_EXERCISE DIRECTIONS_.
Take every line containing "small" out of the records.

------ GIVEN RECORDS ------

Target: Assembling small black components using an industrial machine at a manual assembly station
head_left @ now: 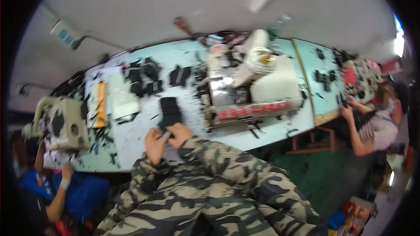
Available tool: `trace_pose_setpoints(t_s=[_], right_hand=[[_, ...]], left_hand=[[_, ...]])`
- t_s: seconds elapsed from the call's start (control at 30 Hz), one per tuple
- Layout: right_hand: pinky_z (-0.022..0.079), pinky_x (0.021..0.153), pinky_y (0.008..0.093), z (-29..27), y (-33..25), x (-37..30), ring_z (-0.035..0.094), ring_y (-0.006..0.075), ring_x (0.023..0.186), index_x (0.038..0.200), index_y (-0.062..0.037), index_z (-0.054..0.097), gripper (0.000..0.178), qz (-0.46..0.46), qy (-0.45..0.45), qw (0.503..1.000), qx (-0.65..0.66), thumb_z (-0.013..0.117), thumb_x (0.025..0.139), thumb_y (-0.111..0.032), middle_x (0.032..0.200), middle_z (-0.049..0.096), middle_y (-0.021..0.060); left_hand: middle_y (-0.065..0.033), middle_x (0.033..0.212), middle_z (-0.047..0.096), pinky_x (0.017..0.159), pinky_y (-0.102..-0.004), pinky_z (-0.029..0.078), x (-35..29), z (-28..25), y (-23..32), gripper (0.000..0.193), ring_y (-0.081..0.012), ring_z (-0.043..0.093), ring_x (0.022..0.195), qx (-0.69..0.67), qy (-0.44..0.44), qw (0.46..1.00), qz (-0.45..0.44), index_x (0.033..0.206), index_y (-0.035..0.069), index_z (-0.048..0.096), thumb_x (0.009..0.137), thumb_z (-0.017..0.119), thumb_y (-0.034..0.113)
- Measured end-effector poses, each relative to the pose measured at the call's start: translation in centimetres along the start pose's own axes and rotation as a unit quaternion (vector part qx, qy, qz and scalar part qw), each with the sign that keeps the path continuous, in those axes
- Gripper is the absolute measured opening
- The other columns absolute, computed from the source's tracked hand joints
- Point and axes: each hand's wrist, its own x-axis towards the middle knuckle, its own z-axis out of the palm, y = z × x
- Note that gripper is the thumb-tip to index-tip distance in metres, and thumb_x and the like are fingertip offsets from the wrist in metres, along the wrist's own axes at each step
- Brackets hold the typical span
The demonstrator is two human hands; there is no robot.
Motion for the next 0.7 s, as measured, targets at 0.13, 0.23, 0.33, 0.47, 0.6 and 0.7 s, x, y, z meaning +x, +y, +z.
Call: trace_pose_setpoints(t_s=[0.13, 0.23, 0.33, 0.47, 0.6, 0.7], right_hand=[[0.05, 0.06, 0.0272, -1.5, -0.5, -0.4, 0.061, 0.0115, 0.068, 0.108, 0.0037, 0.063, 0.049, 0.053, -0.072, 0.982, 0.168, 0.08, 0.069, -0.022, 0.081, 0.066, 0.0113], [0.049, 0.055, 0.0236, -2.8, -3.7, -0.3, 0.061, 0.0094, 0.064, 0.106, 0.0034, 0.065, 0.036, 0.182, -0.147, 0.913, 0.335, 0.075, 0.076, -0.013, 0.078, 0.067, 0.0075], [0.05, 0.055, 0.0236, -2.6, -4.7, 0.0, 0.062, 0.0103, 0.065, 0.105, 0.004, 0.065, 0.034, 0.19, -0.179, 0.905, 0.337, 0.074, 0.078, -0.013, 0.078, 0.067, 0.0082], [0.051, 0.054, 0.0245, -1.8, -4.5, 0.0, 0.063, 0.0114, 0.066, 0.104, 0.005, 0.064, 0.032, 0.204, -0.19, 0.89, 0.361, 0.073, 0.079, -0.014, 0.078, 0.067, 0.0091], [0.052, 0.054, 0.0284, -0.4, -4.6, -0.2, 0.064, 0.0156, 0.064, 0.097, 0.0055, 0.065, 0.024, 0.217, -0.175, 0.899, 0.337, 0.066, 0.083, -0.013, 0.077, 0.066, 0.0115], [0.052, 0.061, 0.0379, 0.1, -4.1, -0.6, 0.063, 0.0277, 0.065, 0.09, 0.0041, 0.065, 0.021, 0.138, -0.107, 0.977, 0.124, 0.061, 0.081, -0.015, 0.074, 0.064, 0.0164]], left_hand=[[-0.0082, 0.074, 0.064, 0.057, -0.0222, 0.047, -0.3, -2.5, 1.1, 0.012, -0.0107, 0.059, 0.066, -0.168, -0.116, 0.978, -0.034, 0.088, -0.004, 0.057, 0.081, 0.066, 0.001], [-0.0094, 0.076, 0.065, 0.059, -0.023, 0.049, -1.1, -4.3, 1.8, 0.012, -0.0121, 0.061, 0.067, -0.22, -0.111, 0.966, -0.075, 0.091, -0.005, 0.059, 0.082, 0.064, 0.0], [-0.0103, 0.078, 0.066, 0.06, -0.024, 0.051, -1.6, -5.7, 1.7, 0.014, -0.0132, 0.062, 0.068, -0.238, -0.117, 0.959, -0.1, 0.094, -0.006, 0.06, 0.083, 0.064, 0.001], [-0.0102, 0.079, 0.066, 0.06, -0.0242, 0.052, -1.9, -6.8, 1.4, 0.014, -0.0131, 0.062, 0.067, -0.254, -0.128, 0.952, -0.114, 0.093, -0.006, 0.061, 0.083, 0.065, 0.002], [-0.0102, 0.078, 0.066, 0.06, -0.0246, 0.052, -2.0, -6.9, 0.0, 0.019, -0.0118, 0.062, 0.067, -0.235, -0.105, 0.96, -0.114, 0.092, -0.005, 0.061, 0.078, 0.07, 0.005], [-0.008, 0.08, 0.066, 0.072, -0.0321, 0.053, -2.2, -9.0, -1.8, 0.026, -0.0151, 0.064, 0.071, 0.057, -0.057, 0.996, -0.023, 0.093, -0.001, 0.06, 0.072, 0.073, 0.005]])
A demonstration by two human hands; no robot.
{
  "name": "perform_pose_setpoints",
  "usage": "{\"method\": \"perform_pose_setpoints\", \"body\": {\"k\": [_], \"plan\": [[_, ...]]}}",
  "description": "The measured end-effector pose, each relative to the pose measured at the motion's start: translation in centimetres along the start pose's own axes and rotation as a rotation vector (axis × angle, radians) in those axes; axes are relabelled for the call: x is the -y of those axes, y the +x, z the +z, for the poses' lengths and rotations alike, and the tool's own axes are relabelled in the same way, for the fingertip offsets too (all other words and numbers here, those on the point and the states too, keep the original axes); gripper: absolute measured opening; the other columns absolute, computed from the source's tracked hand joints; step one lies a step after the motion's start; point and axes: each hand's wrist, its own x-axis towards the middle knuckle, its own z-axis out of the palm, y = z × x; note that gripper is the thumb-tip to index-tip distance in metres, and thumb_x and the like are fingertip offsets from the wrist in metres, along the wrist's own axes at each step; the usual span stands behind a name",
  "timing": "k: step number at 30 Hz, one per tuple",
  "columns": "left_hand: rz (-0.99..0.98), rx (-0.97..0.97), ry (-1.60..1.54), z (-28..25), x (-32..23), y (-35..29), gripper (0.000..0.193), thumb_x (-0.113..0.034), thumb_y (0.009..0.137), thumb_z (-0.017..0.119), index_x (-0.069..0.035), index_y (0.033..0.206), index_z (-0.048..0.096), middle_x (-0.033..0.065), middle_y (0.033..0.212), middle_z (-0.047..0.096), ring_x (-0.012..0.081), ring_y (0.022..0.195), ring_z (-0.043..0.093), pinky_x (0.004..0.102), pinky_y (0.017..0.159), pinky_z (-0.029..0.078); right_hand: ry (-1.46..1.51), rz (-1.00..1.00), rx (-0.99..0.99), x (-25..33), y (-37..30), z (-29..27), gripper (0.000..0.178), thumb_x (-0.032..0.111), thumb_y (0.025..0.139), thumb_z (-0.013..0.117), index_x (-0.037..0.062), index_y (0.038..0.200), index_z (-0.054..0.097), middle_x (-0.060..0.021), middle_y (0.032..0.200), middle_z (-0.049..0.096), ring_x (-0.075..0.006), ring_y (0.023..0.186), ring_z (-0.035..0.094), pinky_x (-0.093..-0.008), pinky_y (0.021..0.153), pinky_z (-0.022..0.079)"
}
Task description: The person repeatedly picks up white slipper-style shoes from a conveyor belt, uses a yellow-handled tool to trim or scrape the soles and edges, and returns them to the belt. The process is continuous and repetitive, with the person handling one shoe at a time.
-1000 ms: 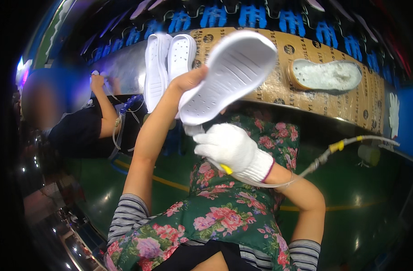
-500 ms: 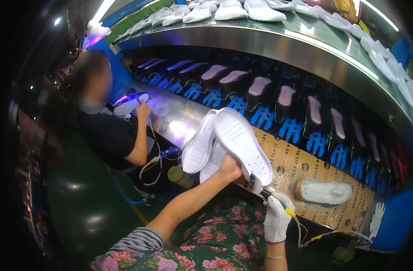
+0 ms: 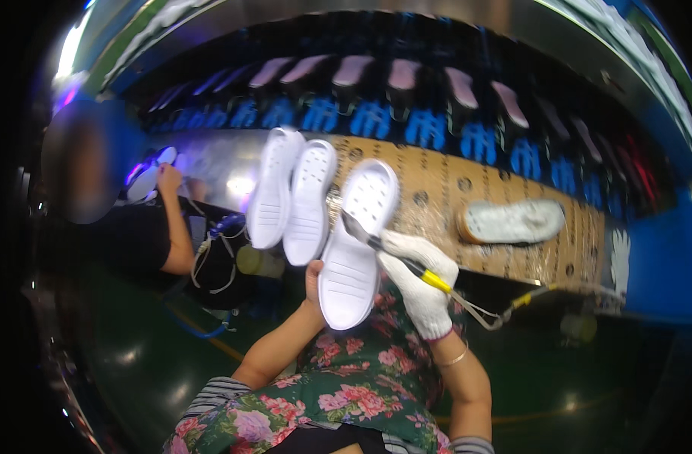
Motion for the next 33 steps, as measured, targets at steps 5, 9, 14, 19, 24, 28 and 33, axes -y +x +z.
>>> {"method": "perform_pose_setpoints", "body": {"k": [5,9,14,19,24,28,33], "plan": [[0.103,-0.084,-0.206,1.1,1.9,1.6,0.113,-0.088,0.083,0.059,-0.014,0.165,0.034,0.0192,0.158,0.050,0.0466,0.139,0.055,0.0764,0.107,0.046,-0.388,-0.536,0.105,2.8,2.3,-1.0,0.028,0.001,0.077,0.083,0.0064,0.103,0.081,-0.0144,0.108,0.080,-0.0296,0.094,0.076,-0.0384,0.083,0.060],[0.072,0.282,-0.174,0.7,3.4,2.1,0.103,-0.083,0.093,0.050,-0.020,0.170,0.023,0.0140,0.172,0.034,0.0372,0.155,0.037,0.0579,0.127,0.032,-0.577,-0.717,0.087,3.6,3.6,0.1,0.031,0.000,0.074,0.084,0.0072,0.104,0.081,-0.0140,0.109,0.080,-0.0314,0.092,0.076,-0.0395,0.082,0.060],[0.135,-0.266,0.408,-0.9,4.4,0.3,0.107,-0.082,0.085,0.064,-0.017,0.165,0.034,0.0165,0.159,0.050,0.0393,0.141,0.055,0.0600,0.117,0.046,-0.725,-0.865,0.055,2.5,3.4,1.2,0.040,0.007,0.069,0.076,0.0086,0.109,0.079,-0.0131,0.112,0.077,-0.0317,0.096,0.076,-0.0426,0.082,0.060],[0.008,-0.075,-0.029,-5.8,3.5,0.3,0.100,-0.078,0.090,0.062,-0.016,0.165,0.036,0.0153,0.162,0.049,0.0351,0.146,0.051,0.0553,0.123,0.040,-0.553,-0.732,0.197,2.2,2.0,1.9,0.034,0.008,0.072,0.076,0.0093,0.106,0.079,-0.0124,0.113,0.077,-0.0320,0.095,0.075,-0.0422,0.080,0.060],[0.193,-0.187,0.287,-2.5,2.9,0.4,0.098,-0.081,0.095,0.050,-0.016,0.166,0.034,0.0150,0.164,0.045,0.0343,0.150,0.047,0.0545,0.126,0.036,-0.532,-0.701,0.064,1.6,2.3,1.4,0.028,0.008,0.074,0.077,0.0098,0.102,0.079,-0.0113,0.112,0.078,-0.0316,0.093,0.075,-0.0417,0.078,0.060],[0.219,-0.154,0.168,-3.9,2.8,0.9,0.097,-0.083,0.096,0.044,-0.017,0.166,0.033,0.0136,0.165,0.043,0.0335,0.151,0.045,0.0544,0.127,0.034,-0.557,-0.787,0.173,0.3,1.2,2.8,0.030,0.009,0.074,0.077,0.0116,0.104,0.078,-0.0097,0.112,0.078,-0.0298,0.093,0.075,-0.0407,0.079,0.060],[0.333,0.186,-0.141,-1.4,2.0,2.9,0.099,-0.085,0.097,0.041,-0.015,0.167,0.031,0.0154,0.164,0.044,0.0339,0.148,0.048,0.0544,0.124,0.037,-0.389,-0.637,0.081,-0.5,2.0,0.8,0.031,0.009,0.075,0.079,0.0091,0.106,0.078,-0.0108,0.112,0.078,-0.0336,0.092,0.074,-0.0417,0.079,0.060]]}}
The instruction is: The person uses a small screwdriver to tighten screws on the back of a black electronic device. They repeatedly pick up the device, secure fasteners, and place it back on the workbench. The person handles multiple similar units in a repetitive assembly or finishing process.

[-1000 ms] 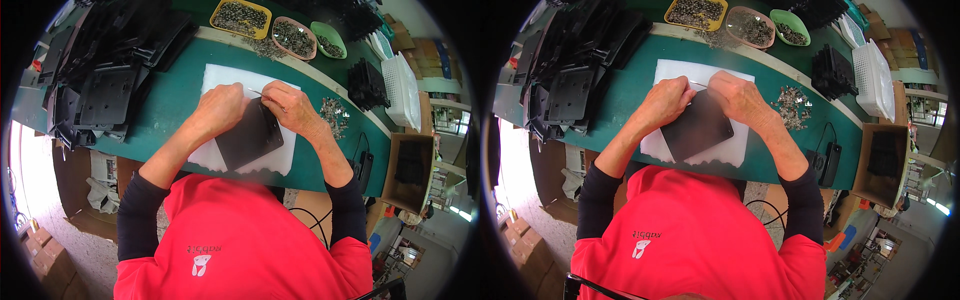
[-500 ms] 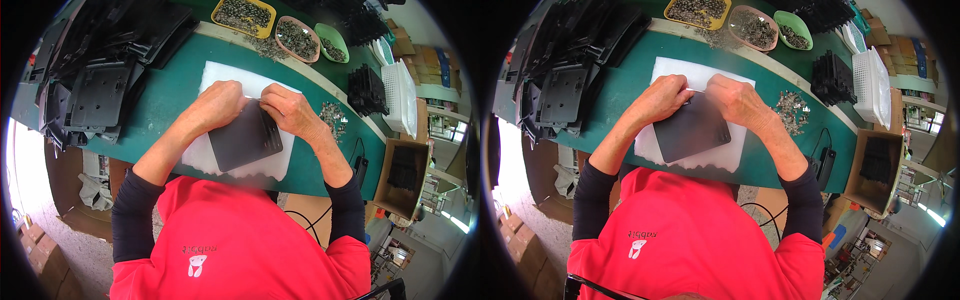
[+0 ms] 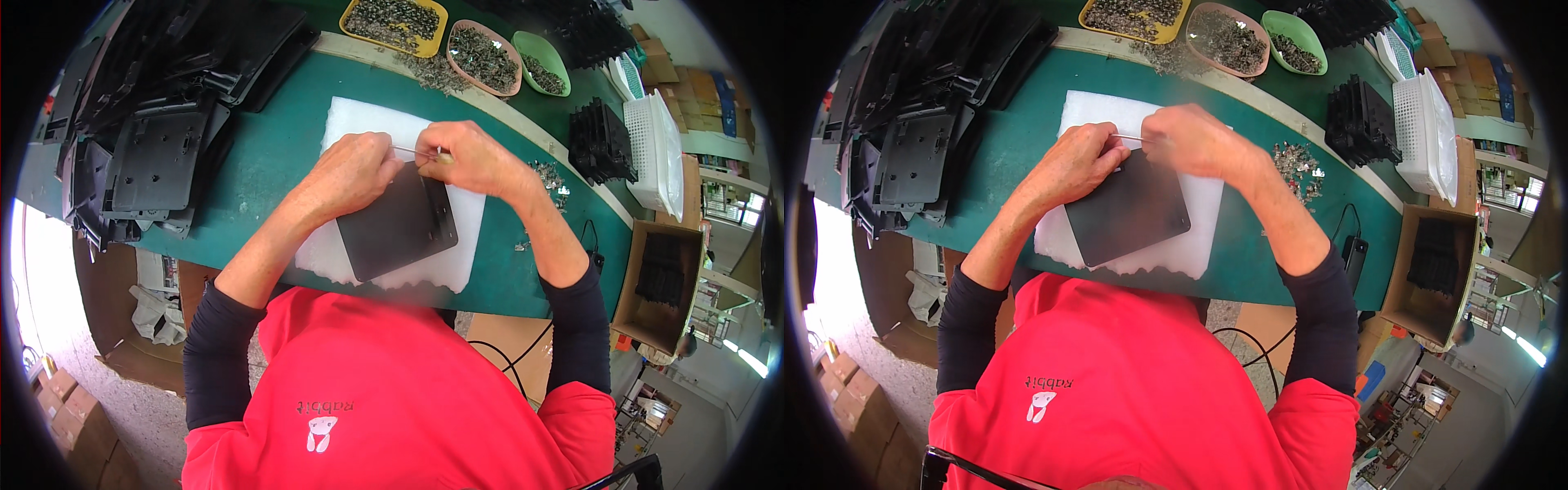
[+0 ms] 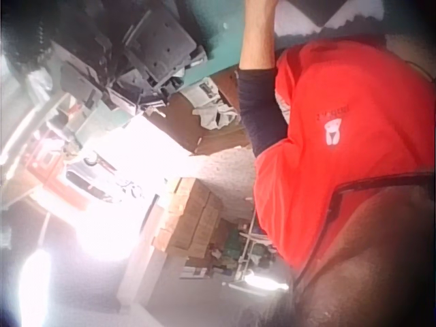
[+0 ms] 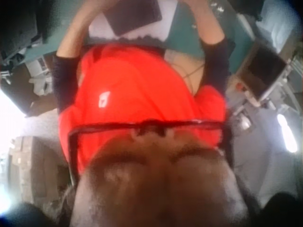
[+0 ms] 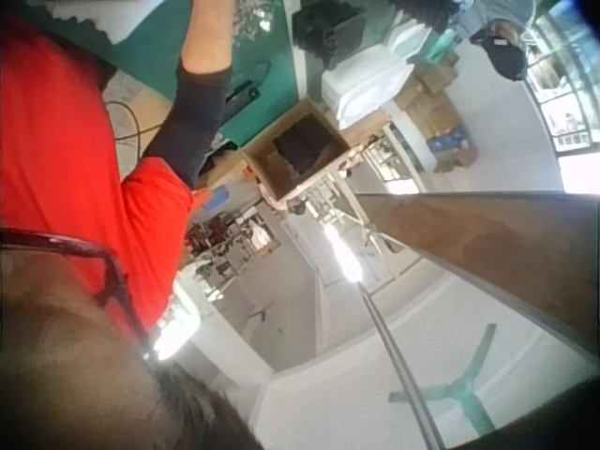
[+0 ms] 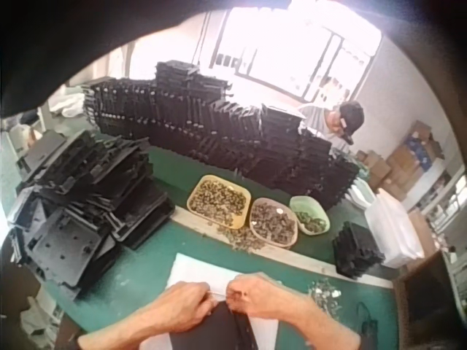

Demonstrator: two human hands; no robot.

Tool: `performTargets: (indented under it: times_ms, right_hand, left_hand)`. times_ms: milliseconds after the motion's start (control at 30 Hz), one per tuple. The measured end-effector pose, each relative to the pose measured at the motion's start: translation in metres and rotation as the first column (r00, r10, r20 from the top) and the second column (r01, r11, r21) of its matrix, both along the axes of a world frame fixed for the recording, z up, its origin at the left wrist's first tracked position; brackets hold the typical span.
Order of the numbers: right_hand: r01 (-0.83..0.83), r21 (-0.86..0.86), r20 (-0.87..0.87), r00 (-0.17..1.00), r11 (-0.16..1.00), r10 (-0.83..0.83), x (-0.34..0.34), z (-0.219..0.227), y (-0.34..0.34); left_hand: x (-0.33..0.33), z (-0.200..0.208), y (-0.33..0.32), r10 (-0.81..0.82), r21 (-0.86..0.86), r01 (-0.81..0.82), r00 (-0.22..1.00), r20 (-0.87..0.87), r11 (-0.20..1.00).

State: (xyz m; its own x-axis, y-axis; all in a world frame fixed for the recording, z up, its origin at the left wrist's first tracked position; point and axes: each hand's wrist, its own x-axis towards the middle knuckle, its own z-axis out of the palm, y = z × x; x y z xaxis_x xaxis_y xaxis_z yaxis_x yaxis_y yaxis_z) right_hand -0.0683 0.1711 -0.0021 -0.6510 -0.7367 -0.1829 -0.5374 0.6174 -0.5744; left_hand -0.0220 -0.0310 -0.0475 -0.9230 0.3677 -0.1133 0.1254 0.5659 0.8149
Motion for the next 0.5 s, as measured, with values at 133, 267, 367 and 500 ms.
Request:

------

_OUTPUT FOR THIS EXERCISE_.
Target: Assembling small black components using an industrial machine at a manual assembly station
The instruction is: The person uses a small screwdriver to tighten screws on the back of a black electronic device. They repeatedly pick up the device, secure fasteners, and place it back on the workbench. The person handles multiple similar units in a repetitive assembly or finishing process.

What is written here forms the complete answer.